Happy Friday, Chicago!
How are the New Years resolutions coming?
Mine — to not justify staying up too late because there is a live NBA game still on TV — is going miserably. I’m about 0/4. Next week, though. Next week.
I did sleep well last Sunday. But I woke up on Monday with pizza and strudel crusts from my cope eating littered across my tray table, right next to two bomb-threat letters addressed to Tony Romo and NFL refs, both written in perfect cursive.
I don’t remember doing that, but the pepperoni remnants on my beard brought back the pizza and strudel memories.
Sober January is going a bit better, but when it ends, I’m ready to bawl my eyes out about Nick Saban retiring after one Michelob Ultra, only to use my dead grandma as a cop-out reason when people show concern. Miss you too, grandma. But right now, I’m grieving over Coach S.
Much to my delight, Michigan won the national championship Monday, and the Big Ten reigns supreme. Coach Harbaugh got his ring, and now I can re-commit to one of my core childhood tenets: fuck Michigan always and forever.
Nick Saban’s retirement was a good case study on why it’s good to live alone: so, when you’re visibly upset about a college football coach — for any reason — no one is around to poke or pry.

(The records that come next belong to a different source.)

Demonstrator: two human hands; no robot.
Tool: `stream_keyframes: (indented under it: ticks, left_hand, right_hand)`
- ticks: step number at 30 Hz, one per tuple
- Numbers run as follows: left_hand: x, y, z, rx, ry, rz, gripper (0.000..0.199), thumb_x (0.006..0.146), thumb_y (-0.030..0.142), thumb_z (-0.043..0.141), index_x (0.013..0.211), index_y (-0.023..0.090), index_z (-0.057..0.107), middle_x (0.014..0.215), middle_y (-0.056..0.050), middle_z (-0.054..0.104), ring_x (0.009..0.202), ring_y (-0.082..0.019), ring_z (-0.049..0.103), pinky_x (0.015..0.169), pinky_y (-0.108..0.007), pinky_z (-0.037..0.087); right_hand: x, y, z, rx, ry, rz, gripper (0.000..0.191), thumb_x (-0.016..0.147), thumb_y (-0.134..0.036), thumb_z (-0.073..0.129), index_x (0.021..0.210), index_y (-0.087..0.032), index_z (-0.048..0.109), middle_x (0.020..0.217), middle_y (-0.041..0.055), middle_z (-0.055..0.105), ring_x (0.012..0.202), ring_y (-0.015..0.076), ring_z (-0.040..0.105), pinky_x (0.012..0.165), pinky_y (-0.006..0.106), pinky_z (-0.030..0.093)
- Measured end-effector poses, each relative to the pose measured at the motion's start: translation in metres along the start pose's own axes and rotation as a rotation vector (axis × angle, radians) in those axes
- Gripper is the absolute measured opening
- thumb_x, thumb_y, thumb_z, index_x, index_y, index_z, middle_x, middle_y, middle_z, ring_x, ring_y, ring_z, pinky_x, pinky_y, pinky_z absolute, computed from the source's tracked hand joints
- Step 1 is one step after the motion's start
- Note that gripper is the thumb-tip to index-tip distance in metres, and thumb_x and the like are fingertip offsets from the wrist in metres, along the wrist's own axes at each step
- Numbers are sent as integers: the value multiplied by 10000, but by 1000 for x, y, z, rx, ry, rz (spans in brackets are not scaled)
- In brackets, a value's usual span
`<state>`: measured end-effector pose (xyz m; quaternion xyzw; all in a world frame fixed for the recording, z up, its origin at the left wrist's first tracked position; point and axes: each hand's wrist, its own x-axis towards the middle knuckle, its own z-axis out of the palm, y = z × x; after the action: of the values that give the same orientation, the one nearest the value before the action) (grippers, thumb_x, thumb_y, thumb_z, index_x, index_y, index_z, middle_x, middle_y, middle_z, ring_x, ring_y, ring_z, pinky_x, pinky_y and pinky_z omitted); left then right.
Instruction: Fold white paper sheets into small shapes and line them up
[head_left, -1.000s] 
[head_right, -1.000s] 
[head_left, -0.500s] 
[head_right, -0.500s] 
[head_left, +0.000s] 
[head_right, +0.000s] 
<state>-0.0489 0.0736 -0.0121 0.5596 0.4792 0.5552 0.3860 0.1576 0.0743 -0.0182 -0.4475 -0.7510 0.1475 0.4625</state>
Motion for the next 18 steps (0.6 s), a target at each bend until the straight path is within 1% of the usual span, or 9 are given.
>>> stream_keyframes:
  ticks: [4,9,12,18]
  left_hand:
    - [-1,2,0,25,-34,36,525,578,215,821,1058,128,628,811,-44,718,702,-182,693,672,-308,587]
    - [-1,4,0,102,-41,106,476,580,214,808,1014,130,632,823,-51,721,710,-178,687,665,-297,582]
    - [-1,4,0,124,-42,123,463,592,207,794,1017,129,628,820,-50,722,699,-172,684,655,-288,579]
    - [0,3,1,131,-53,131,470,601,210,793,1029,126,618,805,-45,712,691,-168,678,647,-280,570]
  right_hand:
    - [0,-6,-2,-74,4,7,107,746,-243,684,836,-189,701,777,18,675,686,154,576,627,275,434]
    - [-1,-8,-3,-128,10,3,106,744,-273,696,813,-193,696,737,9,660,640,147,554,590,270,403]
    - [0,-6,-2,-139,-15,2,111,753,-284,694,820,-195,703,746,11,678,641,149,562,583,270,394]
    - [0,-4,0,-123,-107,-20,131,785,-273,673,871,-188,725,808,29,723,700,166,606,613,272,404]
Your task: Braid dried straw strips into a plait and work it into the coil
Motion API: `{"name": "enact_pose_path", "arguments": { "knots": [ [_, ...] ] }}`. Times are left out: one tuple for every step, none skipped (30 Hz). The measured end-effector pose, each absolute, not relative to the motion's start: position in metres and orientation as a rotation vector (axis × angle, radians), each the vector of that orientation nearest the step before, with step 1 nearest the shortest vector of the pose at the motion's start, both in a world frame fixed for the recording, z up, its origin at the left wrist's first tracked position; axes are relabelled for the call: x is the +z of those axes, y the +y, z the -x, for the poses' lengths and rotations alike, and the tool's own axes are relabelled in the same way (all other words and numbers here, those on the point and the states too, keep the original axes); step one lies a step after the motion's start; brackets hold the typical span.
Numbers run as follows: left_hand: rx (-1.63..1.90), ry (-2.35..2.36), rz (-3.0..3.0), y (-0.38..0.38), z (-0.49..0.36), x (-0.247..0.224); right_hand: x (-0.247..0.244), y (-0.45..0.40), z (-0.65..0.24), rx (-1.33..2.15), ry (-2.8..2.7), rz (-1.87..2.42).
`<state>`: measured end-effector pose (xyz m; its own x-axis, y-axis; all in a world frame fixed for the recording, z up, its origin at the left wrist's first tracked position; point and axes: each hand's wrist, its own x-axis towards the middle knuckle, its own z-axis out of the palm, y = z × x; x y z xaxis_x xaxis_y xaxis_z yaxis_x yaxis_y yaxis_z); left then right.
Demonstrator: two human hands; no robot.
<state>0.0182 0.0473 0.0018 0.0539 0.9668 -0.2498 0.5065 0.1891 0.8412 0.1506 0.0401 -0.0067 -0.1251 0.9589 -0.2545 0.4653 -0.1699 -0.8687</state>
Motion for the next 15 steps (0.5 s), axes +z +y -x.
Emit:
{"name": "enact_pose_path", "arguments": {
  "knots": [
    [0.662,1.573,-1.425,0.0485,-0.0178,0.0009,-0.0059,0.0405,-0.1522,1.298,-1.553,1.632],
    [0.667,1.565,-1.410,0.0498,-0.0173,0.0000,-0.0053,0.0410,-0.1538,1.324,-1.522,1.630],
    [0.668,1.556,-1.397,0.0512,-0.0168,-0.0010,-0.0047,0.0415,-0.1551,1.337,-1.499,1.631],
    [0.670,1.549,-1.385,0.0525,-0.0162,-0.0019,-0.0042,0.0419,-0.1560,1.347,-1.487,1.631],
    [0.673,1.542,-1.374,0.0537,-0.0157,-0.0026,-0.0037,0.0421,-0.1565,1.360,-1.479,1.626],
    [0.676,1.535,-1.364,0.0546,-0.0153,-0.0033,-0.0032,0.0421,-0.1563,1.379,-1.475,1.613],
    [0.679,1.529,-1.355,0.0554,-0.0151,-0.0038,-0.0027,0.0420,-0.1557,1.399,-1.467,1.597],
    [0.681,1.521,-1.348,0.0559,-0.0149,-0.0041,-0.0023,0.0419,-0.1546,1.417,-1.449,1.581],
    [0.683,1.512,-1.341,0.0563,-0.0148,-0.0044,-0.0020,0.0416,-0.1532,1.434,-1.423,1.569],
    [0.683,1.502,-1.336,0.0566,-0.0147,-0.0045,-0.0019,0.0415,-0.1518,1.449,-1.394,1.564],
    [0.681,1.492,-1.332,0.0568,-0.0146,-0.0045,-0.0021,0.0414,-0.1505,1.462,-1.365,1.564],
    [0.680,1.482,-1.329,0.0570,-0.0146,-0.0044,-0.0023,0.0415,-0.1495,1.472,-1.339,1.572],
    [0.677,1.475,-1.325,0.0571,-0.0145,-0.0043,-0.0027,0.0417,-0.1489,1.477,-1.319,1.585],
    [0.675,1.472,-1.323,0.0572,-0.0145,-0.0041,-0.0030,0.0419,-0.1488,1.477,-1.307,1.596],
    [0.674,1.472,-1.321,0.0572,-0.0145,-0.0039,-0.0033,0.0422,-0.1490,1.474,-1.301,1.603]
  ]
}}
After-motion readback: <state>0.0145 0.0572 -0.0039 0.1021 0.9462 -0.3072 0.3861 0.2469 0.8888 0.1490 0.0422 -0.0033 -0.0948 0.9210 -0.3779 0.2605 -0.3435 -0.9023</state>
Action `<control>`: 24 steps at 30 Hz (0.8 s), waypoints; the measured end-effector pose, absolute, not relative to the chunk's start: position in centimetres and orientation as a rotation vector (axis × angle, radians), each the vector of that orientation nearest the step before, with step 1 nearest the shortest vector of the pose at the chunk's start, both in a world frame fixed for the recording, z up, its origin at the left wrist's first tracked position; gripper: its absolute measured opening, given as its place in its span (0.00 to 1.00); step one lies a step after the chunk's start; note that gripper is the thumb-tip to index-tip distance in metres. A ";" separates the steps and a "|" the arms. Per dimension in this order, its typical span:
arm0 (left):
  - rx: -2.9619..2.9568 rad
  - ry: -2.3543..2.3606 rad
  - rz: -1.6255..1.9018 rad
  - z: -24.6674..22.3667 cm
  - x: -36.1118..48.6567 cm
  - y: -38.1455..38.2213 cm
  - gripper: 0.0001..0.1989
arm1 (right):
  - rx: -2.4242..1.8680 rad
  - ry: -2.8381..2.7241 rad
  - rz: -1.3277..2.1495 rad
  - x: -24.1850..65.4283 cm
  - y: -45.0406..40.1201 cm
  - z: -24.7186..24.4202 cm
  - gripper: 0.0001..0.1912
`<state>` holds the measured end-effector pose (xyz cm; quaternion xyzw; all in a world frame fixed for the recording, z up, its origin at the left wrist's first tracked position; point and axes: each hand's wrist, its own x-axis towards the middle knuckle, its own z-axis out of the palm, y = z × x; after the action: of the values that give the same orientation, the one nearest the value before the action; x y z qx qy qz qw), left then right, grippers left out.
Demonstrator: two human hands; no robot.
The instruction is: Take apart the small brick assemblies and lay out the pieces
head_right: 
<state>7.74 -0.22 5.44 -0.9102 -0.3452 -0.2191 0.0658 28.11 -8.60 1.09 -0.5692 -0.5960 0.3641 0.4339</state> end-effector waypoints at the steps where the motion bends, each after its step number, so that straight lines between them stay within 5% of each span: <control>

I’ll love college football forever, and perhaps a re-found hatred for Michigan after a near-decade hiatus will help bring back my childlike lust for the sport. But it won’t fill the void that Coach Saban will leave behind.
The sport is currently in flux because of a variety of factors that can all be boiled down to one thing: money. But, transfers, conference realignment and an expanded Mickey Mouse playoff are beginning to make the sport unrecognizable to those of us that grew up in the heyday of college football in the early 2000s. I can’t even imagine what it feels like for those of you that have loved it for longer.
Again, the love and obsession for the sport will never go away for me, but it will just be… different. It will be akin to Christmas — still a nice holiday, but far from the Santa-infused holiday I knew at age seven.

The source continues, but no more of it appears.